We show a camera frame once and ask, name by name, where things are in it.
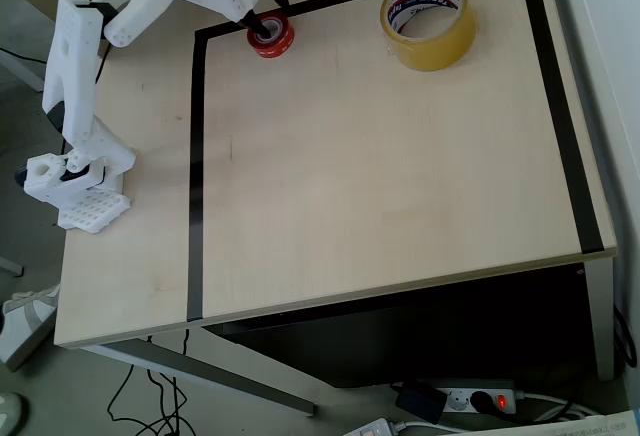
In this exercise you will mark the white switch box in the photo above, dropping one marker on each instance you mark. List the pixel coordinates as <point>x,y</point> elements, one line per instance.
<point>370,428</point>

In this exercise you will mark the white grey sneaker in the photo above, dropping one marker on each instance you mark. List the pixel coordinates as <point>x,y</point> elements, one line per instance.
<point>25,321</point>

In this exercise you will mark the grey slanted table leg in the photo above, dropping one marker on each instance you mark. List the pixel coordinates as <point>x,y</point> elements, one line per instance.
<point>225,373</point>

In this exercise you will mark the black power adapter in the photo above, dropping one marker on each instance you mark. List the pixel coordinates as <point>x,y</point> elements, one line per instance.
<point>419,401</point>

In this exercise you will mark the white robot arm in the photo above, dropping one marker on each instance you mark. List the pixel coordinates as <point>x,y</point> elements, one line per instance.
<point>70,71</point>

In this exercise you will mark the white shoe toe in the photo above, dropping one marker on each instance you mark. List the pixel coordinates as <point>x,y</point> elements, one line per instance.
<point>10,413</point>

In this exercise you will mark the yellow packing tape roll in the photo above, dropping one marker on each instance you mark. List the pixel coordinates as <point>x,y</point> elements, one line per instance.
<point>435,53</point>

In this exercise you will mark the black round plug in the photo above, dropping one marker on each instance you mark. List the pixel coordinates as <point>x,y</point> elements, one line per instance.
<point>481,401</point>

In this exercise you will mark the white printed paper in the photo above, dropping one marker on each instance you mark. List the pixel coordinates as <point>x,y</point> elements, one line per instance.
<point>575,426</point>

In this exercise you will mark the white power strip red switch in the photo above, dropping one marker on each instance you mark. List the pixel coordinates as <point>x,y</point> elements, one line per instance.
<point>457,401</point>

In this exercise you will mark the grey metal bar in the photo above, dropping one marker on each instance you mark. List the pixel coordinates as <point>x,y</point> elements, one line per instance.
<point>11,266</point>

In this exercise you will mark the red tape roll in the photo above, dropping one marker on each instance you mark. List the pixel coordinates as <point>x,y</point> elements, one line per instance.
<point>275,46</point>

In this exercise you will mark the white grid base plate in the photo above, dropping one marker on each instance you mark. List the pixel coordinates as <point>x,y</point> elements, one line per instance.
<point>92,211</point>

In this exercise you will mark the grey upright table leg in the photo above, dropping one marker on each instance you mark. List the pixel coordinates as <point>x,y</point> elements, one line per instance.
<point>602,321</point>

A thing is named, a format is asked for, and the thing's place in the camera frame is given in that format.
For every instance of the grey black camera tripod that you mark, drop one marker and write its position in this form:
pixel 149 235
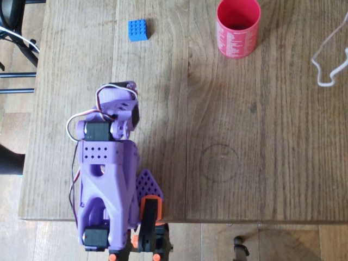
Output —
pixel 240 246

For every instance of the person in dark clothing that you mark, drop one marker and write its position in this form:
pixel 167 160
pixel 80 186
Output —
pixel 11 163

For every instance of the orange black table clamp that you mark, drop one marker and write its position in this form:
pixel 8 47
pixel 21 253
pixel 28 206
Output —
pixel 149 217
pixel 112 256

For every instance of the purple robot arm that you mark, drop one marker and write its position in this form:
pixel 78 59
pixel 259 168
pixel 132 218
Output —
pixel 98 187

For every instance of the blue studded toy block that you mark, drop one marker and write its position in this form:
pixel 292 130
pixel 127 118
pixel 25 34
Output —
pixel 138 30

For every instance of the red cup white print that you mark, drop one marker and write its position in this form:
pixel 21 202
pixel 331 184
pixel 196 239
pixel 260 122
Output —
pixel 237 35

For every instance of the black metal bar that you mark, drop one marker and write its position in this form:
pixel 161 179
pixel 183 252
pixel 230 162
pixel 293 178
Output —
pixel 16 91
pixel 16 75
::::::::::
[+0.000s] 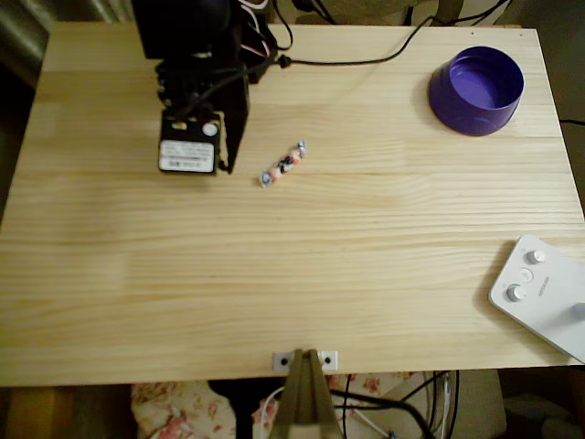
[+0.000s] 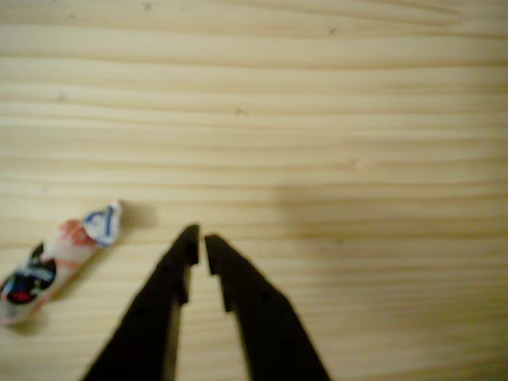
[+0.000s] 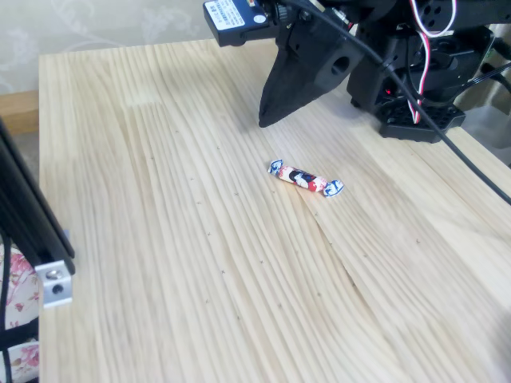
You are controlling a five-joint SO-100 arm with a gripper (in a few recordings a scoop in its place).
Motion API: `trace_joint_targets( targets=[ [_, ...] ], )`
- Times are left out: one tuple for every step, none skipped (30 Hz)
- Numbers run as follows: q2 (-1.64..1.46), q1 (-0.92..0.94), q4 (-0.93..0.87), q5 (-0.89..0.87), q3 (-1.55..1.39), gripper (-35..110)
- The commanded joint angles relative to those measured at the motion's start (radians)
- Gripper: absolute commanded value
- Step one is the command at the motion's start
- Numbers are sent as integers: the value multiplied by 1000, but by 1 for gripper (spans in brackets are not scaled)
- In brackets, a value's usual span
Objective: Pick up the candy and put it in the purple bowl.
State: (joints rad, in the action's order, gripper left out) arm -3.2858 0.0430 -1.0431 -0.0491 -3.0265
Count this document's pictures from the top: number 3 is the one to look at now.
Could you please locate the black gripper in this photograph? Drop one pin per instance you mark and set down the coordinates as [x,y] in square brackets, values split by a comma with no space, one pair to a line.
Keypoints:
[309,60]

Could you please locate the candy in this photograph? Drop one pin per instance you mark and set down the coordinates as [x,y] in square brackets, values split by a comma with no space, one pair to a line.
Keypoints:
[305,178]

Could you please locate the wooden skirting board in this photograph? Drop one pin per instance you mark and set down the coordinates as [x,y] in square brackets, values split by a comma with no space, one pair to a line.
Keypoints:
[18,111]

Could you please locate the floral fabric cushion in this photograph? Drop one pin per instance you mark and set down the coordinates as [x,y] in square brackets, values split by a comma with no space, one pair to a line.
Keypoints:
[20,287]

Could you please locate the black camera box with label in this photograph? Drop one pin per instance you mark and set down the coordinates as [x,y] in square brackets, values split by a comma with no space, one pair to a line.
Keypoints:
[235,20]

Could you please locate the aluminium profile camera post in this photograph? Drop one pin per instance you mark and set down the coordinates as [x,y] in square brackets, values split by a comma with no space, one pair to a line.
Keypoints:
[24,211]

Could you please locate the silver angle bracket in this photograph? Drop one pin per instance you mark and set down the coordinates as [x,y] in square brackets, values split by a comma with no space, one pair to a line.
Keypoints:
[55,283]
::::::::::
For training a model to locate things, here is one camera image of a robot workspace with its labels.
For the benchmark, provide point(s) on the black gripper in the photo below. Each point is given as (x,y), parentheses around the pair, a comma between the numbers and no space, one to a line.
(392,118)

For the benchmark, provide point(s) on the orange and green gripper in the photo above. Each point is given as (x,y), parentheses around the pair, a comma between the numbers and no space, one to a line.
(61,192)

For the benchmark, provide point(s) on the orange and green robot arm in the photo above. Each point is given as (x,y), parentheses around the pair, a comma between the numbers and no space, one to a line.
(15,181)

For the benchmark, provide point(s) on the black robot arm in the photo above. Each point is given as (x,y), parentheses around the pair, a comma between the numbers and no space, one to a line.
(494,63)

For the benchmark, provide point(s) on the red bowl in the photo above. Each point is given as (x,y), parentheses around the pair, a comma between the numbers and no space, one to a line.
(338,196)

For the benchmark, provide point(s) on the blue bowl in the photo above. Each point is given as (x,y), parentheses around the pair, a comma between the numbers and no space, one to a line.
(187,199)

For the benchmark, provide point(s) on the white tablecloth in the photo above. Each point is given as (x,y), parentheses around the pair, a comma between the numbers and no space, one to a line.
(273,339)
::::::::::
Number of lines above that include "things": state it and nothing else.

2